PROBLEM STATEMENT:
Retype all of the data that follows, line for line.

TASK INPUT:
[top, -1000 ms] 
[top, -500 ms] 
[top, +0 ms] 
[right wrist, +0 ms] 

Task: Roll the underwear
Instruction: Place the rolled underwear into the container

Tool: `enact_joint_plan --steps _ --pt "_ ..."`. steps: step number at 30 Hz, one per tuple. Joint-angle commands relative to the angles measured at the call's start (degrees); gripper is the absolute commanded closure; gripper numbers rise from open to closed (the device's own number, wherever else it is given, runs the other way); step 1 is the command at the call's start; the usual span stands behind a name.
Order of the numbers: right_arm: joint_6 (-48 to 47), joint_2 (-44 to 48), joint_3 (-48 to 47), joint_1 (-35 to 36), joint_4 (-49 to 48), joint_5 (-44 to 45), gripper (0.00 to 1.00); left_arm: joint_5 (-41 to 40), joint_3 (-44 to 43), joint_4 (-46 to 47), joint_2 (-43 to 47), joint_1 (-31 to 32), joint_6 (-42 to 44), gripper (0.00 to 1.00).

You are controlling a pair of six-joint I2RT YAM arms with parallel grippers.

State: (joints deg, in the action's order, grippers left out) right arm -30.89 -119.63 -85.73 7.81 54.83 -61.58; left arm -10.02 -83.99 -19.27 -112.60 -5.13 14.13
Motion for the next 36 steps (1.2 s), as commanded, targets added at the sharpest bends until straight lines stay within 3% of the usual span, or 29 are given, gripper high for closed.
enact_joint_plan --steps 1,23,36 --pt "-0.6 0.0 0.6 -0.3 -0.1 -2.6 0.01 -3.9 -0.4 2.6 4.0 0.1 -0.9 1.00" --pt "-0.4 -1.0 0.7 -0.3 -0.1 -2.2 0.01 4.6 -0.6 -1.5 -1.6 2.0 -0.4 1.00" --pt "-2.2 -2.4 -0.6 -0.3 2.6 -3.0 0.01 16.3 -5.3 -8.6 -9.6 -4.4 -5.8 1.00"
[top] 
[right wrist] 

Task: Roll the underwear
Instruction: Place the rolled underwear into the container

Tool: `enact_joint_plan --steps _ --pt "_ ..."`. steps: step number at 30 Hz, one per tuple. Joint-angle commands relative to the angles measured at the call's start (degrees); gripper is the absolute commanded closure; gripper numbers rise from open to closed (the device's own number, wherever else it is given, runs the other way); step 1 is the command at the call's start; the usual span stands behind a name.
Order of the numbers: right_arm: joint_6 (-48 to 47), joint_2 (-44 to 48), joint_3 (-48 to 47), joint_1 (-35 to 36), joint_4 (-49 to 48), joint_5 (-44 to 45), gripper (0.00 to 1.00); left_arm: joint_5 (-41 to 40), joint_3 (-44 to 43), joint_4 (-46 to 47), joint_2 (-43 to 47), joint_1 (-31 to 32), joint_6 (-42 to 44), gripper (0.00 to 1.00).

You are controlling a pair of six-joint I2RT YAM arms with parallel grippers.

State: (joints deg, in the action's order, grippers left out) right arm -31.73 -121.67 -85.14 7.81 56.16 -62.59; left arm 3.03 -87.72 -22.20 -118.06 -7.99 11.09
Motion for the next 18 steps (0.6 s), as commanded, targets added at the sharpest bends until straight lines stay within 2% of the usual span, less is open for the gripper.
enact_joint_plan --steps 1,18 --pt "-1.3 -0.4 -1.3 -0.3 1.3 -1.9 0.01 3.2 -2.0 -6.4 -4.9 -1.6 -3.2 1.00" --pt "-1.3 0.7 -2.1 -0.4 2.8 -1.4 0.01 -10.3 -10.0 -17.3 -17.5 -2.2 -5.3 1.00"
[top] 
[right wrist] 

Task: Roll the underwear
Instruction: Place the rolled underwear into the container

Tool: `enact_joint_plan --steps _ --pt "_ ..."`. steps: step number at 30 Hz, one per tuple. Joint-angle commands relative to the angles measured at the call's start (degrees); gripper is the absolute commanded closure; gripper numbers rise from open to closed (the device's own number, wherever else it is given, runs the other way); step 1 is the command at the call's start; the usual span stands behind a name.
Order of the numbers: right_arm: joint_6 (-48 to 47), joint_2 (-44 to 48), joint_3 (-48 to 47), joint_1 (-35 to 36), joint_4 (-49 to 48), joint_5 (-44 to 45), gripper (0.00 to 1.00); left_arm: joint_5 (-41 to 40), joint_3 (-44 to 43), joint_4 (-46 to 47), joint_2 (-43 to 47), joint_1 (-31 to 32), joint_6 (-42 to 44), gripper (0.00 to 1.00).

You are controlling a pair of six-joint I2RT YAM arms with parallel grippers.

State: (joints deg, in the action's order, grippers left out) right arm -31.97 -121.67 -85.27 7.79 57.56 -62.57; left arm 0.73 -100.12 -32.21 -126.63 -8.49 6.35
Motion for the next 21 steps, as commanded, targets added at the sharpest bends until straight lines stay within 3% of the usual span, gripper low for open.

ANSWER TO THIS TASK:
[top, -1000 ms] 
[top, -500 ms] 
[top, +0 ms] 
[right wrist, +0 ms] 

Task: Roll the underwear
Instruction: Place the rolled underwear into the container

Tool: `enact_joint_plan --steps _ --pt "_ ..."`. steps: step number at 30 Hz, one per tuple. Joint-angle commands relative to the angles measured at the call's start (degrees); gripper is the absolute commanded closure; gripper numbers rise from open to closed (the device's own number, wherever else it is given, runs the other way); step 1 is the command at the call's start; the usual span stands behind a name.
Order of the numbers: right_arm: joint_6 (-48 to 47), joint_2 (-44 to 48), joint_3 (-48 to 47), joint_1 (-35 to 36), joint_4 (-49 to 48), joint_5 (-44 to 45), gripper (0.00 to 1.00); left_arm: joint_5 (-41 to 40), joint_3 (-44 to 43), joint_4 (-46 to 47), joint_2 (-43 to 47), joint_1 (-31 to 32), joint_6 (-42 to 44), gripper (0.00 to 1.00).

You are controlling a pair of six-joint I2RT YAM arms with parallel grippers.

State: (joints deg, in the action's order, grippers left out) right arm -30.89 -119.63 -85.73 7.81 54.83 -61.58; left arm -10.02 -83.99 -19.27 -112.60 -5.13 14.13
Motion for the next 36 steps (1.2 s), as commanded, targets added at the sharpest bends until straight lines stay within 3% of the usual span, or 29 are given, gripper high for closed.
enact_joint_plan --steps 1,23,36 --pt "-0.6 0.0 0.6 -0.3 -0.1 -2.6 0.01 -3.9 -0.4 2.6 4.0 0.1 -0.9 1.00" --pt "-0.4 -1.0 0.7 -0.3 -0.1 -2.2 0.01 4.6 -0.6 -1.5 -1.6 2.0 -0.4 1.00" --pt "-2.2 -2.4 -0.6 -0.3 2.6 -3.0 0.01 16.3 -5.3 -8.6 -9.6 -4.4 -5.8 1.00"
[top] 
[right wrist] 

Task: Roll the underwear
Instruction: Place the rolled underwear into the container

Tool: `enact_joint_plan --steps _ --pt "_ ..."`. steps: step number at 30 Hz, one per tuple. Joint-angle commands relative to the angles measured at the call's start (degrees); gripper is the absolute commanded closure; gripper numbers rise from open to closed (the device's own number, wherever else it is given, runs the other way); step 1 is the command at the call's start; the usual span stands behind a name.
Order of the numbers: right_arm: joint_6 (-48 to 47), joint_2 (-44 to 48), joint_3 (-48 to 47), joint_1 (-35 to 36), joint_4 (-49 to 48), joint_5 (-44 to 45), gripper (0.00 to 1.00); left_arm: joint_5 (-41 to 40), joint_3 (-44 to 43), joint_4 (-46 to 47), joint_2 (-43 to 47), joint_1 (-31 to 32), joint_6 (-42 to 44), gripper (0.00 to 1.00).

You are controlling a pair of six-joint I2RT YAM arms with parallel grippers.

State: (joints deg, in the action's order, grippers left out) right arm -31.73 -121.67 -85.14 7.81 56.16 -62.59; left arm 3.03 -87.72 -22.20 -118.06 -7.99 11.09
Motion for the next 18 steps (0.6 s), as commanded, targets added at the sharpest bends until straight lines stay within 2% of the usual span, less is open for the gripper.
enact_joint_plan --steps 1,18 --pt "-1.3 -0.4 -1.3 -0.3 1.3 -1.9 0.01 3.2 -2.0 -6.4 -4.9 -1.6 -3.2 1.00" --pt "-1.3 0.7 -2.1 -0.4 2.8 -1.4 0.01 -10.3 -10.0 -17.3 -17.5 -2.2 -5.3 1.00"
[top] 
[right wrist] 

Task: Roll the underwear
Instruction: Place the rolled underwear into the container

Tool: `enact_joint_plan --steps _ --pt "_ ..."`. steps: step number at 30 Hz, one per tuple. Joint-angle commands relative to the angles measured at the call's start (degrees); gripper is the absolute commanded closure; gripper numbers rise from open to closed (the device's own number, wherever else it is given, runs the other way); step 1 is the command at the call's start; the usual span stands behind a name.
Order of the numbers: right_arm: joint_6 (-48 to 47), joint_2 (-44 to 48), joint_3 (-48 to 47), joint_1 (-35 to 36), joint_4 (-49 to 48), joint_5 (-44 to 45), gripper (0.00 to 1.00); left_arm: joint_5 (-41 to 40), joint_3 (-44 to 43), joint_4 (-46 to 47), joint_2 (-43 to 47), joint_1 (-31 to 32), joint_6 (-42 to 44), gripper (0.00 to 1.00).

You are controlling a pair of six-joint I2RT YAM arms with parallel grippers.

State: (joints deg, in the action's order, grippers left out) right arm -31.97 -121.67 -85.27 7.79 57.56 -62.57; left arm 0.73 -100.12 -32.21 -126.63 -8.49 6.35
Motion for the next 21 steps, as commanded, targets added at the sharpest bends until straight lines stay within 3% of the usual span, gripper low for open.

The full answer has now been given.